**What the task requires**
In the listing that follows, how many lines contain the string "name"? Provide only the number.

**Recorded data**

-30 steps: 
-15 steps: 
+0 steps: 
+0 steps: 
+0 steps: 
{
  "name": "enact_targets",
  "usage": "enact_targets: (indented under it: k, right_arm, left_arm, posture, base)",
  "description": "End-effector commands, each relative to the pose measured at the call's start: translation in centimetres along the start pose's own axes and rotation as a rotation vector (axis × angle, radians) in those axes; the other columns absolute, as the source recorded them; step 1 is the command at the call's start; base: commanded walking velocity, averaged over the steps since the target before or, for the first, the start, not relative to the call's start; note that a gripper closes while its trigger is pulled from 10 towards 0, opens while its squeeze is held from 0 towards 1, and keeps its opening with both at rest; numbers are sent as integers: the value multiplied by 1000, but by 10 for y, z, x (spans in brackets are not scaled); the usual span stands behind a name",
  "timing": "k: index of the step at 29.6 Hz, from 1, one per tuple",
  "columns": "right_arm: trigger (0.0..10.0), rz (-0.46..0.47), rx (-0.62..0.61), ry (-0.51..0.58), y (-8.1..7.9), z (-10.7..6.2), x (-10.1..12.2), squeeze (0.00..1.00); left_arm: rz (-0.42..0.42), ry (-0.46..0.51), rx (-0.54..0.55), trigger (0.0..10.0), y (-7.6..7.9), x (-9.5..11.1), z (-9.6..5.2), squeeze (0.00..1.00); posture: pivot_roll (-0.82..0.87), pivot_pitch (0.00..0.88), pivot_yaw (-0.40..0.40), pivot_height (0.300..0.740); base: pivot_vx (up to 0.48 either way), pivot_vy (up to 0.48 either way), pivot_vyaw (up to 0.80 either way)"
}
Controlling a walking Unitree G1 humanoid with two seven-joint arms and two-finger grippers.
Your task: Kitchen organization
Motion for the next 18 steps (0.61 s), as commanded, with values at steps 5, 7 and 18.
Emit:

**Answer for this exercise**
2